Energy dissipation mechanism revealed by spatially resolved Raman thermometry of graphene/hexagonal boron nitride heterostructure devices

TL;DR

This study uses spatially resolved Raman thermometry to investigate energy dissipation in graphene/hBN heterostructures, revealing the thermal boundary resistance and the role of local doping under electric fields in heat management.

Contribution

It provides the first detailed measurement of thermal boundary resistance and highlights the impact of local doping on energy dissipation in graphene/hBN devices.

Findings

Thermal boundary resistance between graphene and hBN is (1-2) x 10^(-7) m^2 K/W.

Local doping under electric fields significantly influences energy dissipation.

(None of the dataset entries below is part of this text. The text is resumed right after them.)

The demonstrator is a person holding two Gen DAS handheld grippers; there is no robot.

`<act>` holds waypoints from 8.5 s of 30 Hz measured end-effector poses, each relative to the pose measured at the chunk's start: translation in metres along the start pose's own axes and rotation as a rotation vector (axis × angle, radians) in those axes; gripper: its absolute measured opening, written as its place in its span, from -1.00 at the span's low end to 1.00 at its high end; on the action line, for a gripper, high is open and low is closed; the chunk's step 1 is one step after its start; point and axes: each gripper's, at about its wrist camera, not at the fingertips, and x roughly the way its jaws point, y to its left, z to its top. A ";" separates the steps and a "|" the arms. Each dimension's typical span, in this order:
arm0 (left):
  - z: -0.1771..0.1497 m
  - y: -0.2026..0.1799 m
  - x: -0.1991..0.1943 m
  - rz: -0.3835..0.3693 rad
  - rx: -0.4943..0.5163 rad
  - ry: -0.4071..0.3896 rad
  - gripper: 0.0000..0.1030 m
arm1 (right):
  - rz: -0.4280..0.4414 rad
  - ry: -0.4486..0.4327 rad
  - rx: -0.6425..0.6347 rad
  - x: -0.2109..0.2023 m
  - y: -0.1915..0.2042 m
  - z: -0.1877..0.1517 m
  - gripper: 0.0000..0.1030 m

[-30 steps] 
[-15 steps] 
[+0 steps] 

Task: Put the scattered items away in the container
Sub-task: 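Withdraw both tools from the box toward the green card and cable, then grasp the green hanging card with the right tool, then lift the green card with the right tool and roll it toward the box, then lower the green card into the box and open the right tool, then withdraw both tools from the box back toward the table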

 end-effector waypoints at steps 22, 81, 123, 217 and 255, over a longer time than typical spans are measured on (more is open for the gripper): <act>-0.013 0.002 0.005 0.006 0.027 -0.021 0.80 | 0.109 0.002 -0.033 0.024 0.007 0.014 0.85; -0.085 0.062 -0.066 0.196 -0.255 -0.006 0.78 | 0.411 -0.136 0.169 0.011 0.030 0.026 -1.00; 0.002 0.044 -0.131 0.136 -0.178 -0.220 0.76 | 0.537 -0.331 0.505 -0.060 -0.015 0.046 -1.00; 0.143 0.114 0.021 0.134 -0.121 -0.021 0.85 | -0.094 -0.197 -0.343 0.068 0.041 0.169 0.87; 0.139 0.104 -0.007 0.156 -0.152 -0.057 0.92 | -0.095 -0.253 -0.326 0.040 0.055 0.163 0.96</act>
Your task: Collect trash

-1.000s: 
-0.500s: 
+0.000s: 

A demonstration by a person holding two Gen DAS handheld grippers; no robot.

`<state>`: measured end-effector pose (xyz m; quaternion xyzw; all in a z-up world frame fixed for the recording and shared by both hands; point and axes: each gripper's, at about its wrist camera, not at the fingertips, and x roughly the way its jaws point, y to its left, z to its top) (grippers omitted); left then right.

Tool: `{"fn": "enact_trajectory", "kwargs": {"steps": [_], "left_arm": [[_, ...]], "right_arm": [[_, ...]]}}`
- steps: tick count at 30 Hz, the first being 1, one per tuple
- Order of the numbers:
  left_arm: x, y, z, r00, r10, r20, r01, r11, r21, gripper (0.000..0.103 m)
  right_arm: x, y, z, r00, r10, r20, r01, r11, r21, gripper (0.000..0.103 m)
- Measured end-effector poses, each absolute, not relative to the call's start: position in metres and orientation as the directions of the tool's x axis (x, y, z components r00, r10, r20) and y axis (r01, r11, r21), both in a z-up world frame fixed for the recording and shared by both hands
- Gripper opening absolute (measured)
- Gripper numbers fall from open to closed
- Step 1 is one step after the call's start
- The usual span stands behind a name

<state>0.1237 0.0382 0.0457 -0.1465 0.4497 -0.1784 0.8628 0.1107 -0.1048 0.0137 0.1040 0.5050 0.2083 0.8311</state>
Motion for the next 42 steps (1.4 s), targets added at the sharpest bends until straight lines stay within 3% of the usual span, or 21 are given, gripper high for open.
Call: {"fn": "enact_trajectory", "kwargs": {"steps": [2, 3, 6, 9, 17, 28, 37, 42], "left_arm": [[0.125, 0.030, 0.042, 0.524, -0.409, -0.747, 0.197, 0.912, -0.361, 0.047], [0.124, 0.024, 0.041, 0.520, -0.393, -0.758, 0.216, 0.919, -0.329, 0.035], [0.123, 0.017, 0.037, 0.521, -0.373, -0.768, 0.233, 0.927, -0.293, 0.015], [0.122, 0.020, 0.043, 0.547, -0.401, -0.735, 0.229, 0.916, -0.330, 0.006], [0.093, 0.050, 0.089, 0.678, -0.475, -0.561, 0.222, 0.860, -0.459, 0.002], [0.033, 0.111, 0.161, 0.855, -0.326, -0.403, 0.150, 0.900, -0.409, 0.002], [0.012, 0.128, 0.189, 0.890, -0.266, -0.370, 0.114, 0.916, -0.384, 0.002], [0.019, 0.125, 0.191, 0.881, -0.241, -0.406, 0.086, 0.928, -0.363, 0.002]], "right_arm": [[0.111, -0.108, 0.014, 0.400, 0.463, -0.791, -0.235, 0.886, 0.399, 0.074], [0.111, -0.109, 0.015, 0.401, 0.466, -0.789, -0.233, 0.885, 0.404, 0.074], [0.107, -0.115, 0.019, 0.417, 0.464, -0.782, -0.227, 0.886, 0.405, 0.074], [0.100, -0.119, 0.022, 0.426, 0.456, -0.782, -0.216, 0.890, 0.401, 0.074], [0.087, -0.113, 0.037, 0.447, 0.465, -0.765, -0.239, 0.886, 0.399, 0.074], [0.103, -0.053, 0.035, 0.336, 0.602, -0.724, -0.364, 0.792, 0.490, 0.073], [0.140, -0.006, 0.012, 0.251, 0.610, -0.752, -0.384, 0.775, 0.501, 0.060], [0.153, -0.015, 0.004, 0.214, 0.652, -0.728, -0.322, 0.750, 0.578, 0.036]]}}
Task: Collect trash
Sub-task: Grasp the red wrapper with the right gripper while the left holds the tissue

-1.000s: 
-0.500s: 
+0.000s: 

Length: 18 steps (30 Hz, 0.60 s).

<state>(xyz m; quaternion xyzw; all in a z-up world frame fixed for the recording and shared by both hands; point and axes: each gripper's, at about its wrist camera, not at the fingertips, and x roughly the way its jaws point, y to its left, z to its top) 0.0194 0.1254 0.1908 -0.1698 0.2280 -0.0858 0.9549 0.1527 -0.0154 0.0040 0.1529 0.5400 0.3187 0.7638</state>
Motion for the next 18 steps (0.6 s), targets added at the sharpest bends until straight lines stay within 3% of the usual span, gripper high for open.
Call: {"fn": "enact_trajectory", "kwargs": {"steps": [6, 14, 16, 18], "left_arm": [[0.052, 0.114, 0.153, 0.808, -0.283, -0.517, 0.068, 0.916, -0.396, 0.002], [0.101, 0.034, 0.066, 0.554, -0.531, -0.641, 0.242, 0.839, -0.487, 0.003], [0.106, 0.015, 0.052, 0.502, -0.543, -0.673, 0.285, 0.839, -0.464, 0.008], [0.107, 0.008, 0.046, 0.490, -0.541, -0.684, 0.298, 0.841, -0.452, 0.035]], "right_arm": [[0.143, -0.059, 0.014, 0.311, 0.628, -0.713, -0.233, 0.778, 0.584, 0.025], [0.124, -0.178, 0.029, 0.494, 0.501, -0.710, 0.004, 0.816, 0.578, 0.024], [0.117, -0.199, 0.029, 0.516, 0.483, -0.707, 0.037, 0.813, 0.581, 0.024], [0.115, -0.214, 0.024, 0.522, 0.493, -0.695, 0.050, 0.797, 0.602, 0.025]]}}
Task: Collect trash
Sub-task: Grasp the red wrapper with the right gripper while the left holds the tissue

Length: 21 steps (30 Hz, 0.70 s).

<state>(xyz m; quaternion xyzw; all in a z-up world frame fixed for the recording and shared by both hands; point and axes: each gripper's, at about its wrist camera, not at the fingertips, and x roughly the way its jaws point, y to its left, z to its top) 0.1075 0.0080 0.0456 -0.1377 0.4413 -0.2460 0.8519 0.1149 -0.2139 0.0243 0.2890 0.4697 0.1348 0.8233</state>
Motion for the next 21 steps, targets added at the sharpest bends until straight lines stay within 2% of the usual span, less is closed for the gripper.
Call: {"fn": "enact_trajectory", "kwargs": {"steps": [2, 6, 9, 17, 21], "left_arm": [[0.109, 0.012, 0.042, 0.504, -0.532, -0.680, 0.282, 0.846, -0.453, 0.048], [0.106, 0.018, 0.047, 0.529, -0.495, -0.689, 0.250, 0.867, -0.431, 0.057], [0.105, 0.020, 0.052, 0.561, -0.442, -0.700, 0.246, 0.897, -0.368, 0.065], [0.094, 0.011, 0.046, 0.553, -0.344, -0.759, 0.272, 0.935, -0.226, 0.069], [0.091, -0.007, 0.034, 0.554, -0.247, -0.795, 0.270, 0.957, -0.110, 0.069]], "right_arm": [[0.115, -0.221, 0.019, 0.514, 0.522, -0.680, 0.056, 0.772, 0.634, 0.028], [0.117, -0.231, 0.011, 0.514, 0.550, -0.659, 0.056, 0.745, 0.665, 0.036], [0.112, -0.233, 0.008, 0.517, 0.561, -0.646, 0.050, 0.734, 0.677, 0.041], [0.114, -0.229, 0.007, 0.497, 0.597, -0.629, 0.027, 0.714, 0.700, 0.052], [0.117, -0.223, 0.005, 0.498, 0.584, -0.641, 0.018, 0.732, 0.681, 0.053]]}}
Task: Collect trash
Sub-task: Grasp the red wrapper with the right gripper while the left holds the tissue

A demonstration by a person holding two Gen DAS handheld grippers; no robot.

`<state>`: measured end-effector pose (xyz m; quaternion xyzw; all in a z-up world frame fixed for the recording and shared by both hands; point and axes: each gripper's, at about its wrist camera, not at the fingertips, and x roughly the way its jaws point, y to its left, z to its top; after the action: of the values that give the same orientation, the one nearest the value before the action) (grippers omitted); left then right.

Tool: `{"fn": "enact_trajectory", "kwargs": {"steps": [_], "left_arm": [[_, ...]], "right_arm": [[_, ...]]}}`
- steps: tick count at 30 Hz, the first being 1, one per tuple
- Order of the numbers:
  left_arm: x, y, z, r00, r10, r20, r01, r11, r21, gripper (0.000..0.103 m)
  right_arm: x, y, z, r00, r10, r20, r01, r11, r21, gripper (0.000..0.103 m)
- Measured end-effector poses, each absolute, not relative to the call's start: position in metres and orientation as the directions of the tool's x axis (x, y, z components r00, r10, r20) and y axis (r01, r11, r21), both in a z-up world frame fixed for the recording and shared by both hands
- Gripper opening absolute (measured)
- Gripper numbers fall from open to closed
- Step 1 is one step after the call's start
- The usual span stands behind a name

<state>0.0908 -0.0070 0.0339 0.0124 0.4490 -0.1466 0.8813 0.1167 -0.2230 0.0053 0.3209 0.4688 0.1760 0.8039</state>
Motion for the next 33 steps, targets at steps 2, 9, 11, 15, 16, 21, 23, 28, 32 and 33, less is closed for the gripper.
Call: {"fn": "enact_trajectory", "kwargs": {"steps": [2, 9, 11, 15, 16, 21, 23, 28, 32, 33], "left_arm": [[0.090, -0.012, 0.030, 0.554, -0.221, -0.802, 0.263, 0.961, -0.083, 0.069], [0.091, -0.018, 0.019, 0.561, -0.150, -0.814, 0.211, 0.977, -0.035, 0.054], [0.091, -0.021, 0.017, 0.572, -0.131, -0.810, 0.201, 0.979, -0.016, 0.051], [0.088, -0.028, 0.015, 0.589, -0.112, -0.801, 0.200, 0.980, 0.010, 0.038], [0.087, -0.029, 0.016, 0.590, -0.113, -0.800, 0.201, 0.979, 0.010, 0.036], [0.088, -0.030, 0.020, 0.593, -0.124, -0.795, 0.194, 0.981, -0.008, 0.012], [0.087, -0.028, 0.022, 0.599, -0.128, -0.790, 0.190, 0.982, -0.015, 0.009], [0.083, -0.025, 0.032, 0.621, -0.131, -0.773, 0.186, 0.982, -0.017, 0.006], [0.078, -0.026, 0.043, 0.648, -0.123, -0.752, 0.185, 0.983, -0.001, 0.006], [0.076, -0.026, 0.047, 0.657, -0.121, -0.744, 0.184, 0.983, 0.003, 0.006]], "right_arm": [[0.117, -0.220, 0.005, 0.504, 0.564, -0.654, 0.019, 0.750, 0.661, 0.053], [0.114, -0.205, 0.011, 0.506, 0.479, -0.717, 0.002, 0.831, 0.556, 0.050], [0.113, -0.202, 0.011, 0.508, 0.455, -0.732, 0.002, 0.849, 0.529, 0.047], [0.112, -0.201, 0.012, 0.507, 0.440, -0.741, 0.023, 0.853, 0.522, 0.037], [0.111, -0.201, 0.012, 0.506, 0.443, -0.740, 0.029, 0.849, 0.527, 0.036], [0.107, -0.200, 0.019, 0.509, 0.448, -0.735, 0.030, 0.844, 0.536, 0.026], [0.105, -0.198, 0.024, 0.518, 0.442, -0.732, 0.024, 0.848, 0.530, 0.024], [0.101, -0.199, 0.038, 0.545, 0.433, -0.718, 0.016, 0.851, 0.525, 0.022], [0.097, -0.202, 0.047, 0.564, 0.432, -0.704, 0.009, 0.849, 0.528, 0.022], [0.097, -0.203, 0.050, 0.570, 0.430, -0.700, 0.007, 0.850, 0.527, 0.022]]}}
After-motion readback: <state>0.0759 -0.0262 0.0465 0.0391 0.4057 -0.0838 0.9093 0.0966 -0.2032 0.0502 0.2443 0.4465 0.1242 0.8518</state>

Energy dissipation mechanisms are characterized up to graphene breakdown temperature (~600°C).

Abstract

Understanding the energy transport by charge carriers and phonons in two-dimensional (2D) van der Waals heterostructures is essential for the development of future energy-efficient 2D nanoelectronics. Here, we performed in situ spatially resolved Raman thermometry on an electrically biased graphene channel and its hBN substrate to study the energy dissipation mechanism in graphene/hBN heterostructures. By comparing the temperature profile along the biased graphene channel with that along the hBN substrate, we found that the thermal boundary resistance between the graphene and hBN was in the range of (1-2) x 10^(-7) m^(2) KW^(-1) from ~100 C to the onset of graphene break-down at ~600 C in air. Consideration of an electro-thermal transport model together with the Raman thermometry conducted in air showed that local doping occurred under a strong electric field played a crucial role in the energy dissipation of the graphene/hBN device up to T ~ 600 C.